Galactic Halo Segmentation with Bayesian Convolutional Networks

Welcome to the Epoch of Reionization repository. This project leverages advanced Bayesian Convolutional Neural Networks (BCNNs) to identify and segment high-probability mass regions within large-scale galactic halo datasets. Developed to process astronomical simulation data with rigorous uncertainty quantification, this repository provides a scalable and robust framework for researchers studying cosmic structures.

Project Overview

Understanding the large-scale structure of the universe often requires precise segmentation of galactic halos from raw simulation data. This repository implements a Bayesian convolutional architecture that not only performs segmentation but also integrates uncertainty quantification—a crucial feature when dealing with the inherent noise and sparsity of cosmological data.
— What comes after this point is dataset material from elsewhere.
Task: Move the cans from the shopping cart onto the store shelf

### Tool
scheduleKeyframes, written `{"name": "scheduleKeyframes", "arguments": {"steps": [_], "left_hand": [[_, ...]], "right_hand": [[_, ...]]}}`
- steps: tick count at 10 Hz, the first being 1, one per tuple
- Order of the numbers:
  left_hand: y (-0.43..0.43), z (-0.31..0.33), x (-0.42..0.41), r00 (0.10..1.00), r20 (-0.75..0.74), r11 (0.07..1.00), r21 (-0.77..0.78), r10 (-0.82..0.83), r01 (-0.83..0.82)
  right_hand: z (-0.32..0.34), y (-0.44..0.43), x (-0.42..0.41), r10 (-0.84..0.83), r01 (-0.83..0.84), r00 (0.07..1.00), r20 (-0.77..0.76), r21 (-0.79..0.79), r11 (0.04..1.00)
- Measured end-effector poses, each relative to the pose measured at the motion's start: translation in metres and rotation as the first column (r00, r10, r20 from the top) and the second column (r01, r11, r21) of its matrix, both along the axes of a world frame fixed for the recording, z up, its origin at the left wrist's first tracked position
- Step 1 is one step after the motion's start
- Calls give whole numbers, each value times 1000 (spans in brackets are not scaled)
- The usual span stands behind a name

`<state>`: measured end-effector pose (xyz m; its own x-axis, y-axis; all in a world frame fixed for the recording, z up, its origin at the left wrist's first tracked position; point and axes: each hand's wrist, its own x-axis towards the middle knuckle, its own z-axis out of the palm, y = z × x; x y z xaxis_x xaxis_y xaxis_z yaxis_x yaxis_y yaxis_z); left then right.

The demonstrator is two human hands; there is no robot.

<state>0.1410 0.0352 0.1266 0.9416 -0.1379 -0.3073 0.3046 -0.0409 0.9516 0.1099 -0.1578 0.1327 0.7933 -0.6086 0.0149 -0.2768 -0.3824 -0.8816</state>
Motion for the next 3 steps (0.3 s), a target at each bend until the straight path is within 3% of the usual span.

The diagram above illustrates the BCNN architecture used in this project. The network progressively downsamples and encodes the spatial information of the input map, passing through Bayesian sampling layers to capture probabilistic distributions of mass regions. Each layer of the network is carefully designed for optimal information retention and dimensional reduction, ultimately producing segmentation maps with pixel-wise uncertainty estimates.

Data Preparation Workflow

The dataset preparation pipeline involves:

Density Contrast Calculation: Computes density contrast maps from raw ionisation data.
Halo Data Binning: Halo data are binned into a 2D grid to generate corresponding 2D halo maps.
Labelling: The maps are labelled to indicate high and low mass probability regions for training and validation.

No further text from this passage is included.